Kennen Sie den Film Die Verurteilten mit Tim Robbins und Morgan Freeman? Er handelt von einem Gefängnisausbruch, für den Andy (Tim Robbins) mit einem winzigen Geologenhammer einen Fluchttunnel gräbt und den anfallenden Schutt auf Hofspaziergängen beiläufig aus der Hosentasche rieseln lässt – 19 Jahre lang. Ich mache es nicht ganz so raffiniert, aber ähnlich. Mal lasse ich im Gehen etwas Futter fallen, mal tue ich so, als würde ich eine Münze vom Boden aufheben. Trotzdem kommt es immer wieder vor, dass Menschen mich beobachten. Die Reaktionen sind verschieden: Manche schauen irritiert, andere lächeln und winken mir aufmunternd zu.
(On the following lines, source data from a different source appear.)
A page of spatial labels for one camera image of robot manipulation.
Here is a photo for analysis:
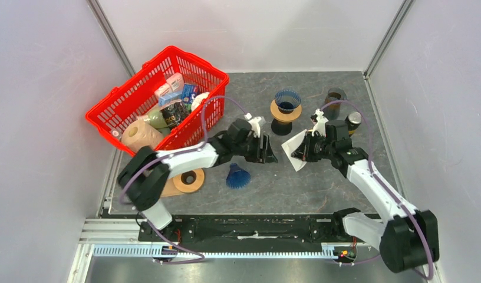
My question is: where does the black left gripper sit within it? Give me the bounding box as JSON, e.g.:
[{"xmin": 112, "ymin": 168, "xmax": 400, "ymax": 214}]
[{"xmin": 232, "ymin": 133, "xmax": 277, "ymax": 163}]

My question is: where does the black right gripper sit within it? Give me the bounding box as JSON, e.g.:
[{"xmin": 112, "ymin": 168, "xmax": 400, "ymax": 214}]
[{"xmin": 291, "ymin": 131, "xmax": 334, "ymax": 162}]

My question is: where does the white paper coffee filter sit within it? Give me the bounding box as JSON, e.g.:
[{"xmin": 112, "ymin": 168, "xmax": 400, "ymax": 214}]
[{"xmin": 282, "ymin": 130, "xmax": 308, "ymax": 172}]

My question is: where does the wooden dripper ring holder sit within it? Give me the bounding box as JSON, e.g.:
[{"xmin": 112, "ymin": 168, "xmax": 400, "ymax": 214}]
[{"xmin": 270, "ymin": 100, "xmax": 302, "ymax": 123}]

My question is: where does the blue glass dripper cone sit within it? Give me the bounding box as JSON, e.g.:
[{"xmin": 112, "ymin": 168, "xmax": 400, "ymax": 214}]
[{"xmin": 274, "ymin": 89, "xmax": 301, "ymax": 113}]

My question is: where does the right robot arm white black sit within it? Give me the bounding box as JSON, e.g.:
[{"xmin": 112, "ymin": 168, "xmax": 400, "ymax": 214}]
[{"xmin": 282, "ymin": 120, "xmax": 440, "ymax": 277}]

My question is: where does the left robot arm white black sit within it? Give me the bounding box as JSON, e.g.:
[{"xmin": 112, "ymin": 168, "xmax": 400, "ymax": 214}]
[{"xmin": 117, "ymin": 117, "xmax": 278, "ymax": 241}]

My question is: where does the brown paper coffee filter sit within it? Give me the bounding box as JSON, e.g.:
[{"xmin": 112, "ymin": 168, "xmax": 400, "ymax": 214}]
[{"xmin": 161, "ymin": 179, "xmax": 182, "ymax": 198}]

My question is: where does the black carafe red band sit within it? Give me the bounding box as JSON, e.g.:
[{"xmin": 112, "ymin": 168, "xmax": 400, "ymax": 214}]
[{"xmin": 271, "ymin": 119, "xmax": 292, "ymax": 136}]

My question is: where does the black drink can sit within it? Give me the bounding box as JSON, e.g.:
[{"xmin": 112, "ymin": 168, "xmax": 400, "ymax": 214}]
[{"xmin": 344, "ymin": 111, "xmax": 363, "ymax": 137}]

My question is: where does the grey glass carafe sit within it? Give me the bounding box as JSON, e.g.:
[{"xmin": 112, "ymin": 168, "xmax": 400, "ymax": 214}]
[{"xmin": 323, "ymin": 87, "xmax": 347, "ymax": 120}]

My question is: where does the white round object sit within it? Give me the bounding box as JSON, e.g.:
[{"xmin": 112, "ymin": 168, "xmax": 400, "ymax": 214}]
[{"xmin": 191, "ymin": 92, "xmax": 210, "ymax": 111}]

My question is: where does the blue white box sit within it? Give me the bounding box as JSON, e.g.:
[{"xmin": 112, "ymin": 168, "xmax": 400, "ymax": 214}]
[{"xmin": 159, "ymin": 83, "xmax": 199, "ymax": 107}]

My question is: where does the dark snack bag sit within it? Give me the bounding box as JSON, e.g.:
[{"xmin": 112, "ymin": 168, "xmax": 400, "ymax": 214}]
[{"xmin": 161, "ymin": 101, "xmax": 190, "ymax": 129}]

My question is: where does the pink white pack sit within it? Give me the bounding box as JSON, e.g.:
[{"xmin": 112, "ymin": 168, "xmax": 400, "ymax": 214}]
[{"xmin": 154, "ymin": 73, "xmax": 185, "ymax": 97}]

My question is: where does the green pear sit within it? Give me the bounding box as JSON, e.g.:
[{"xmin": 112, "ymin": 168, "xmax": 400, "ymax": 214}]
[{"xmin": 146, "ymin": 106, "xmax": 168, "ymax": 129}]

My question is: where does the beige toilet paper roll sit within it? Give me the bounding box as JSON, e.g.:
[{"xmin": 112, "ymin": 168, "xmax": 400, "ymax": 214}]
[{"xmin": 121, "ymin": 120, "xmax": 164, "ymax": 153}]

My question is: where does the red plastic shopping basket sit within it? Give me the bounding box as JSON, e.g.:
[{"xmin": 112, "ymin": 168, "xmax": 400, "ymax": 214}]
[{"xmin": 85, "ymin": 45, "xmax": 229, "ymax": 156}]

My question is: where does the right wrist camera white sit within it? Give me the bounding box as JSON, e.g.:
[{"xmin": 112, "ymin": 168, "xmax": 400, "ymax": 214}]
[{"xmin": 311, "ymin": 109, "xmax": 328, "ymax": 137}]

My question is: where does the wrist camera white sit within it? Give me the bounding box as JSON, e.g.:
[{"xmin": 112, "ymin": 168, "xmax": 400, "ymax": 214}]
[
  {"xmin": 311, "ymin": 109, "xmax": 328, "ymax": 137},
  {"xmin": 244, "ymin": 113, "xmax": 266, "ymax": 138}
]

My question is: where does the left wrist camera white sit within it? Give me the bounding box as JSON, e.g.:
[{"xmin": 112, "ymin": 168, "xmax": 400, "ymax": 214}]
[{"xmin": 244, "ymin": 113, "xmax": 266, "ymax": 138}]

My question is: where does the black mounting base rail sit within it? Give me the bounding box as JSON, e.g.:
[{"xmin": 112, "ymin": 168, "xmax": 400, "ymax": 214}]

An meinem letzten Tag machte ich einen langen Spaziergang stadtauswärts, irgendwann wurden die Straßen breiter und die Menschen weniger, Gewerbe-Immobilien, Mittelklassehotels, Autobahnzubringer. Dann endlich: drei schiefe Sonnenschirme, ein paar Plastikstühle, ein Café samt verschmierter Vitrine, in dem mehrere Männer saßen, schweigend, in makelloser Stille. Ich lehnte mich an den Tresen, aber der Typ dahinter schenkte mir keine Beachtung. Er verhielt sich, als wäre ich nicht da, dabei stand ich direkt vor ihm. Ich wurde unsicher. Hatte ich etwas falsch gemacht? War ich nicht willkommen? Auf meine Frage, ob ich einen Kaffee haben könne, machte er zwar einen, aber als ich meine Hand danach ausstreckte, wies er mich darauf hin, dass dies nicht mein Kaffee sei. Jetzt war ich richtig verunsichert, aber aufgeben wollte ich auch nicht. Ich fragte noch einmal, und diesmal klappte es, eine Minute später stand ein Gläschen mit einer dampfenden pechschwarzen Brühe vor mir, einer Art Espresso. Ich kramte zwei Dinare (ca. 60 Cent) aus der Hosentasche, er nickte, steckte die Münzen ein, ließ mich stehen.
Ich setzte mich ins Freie und nippte minutenlang an dem viel zu starken Kaffee, als ich ein bemitleidenswert zerzaustes Kätzchen entdeckte, eingerollt auf einem der Plastikstühle. Ich kniete mich daneben, streichelte es, fütterte es, redete ihm zu, seine Augen waren verquollen, seine Ohren eingerissen. Irgendwann riss ich mich los und war bereits zwanzig, dreißig Meter entfernt, als mir der Barmann hinterhergerannt kam, ich bekäme noch Geld, 300 Millimes (ca. neun Cent), ob ich ihm rausgeben könne, aber noch ehe ich antworten konnte, lief er an mir vorbei zu einem Blumenhändler die Straße runter, wechselte Geld, machte kehrt und drückte mir keuchend ein paar Münzen in die Hand. Hatte er mich beobachtet? Hat ihn mein Verhalten gerührt? Oder hätte er mir das Geld sowieso gegeben? Keine Ahnung, aber den Moment, in dem wir uns für eine halbe Sekunde in die Augen schauten, werde ich nie vergessen.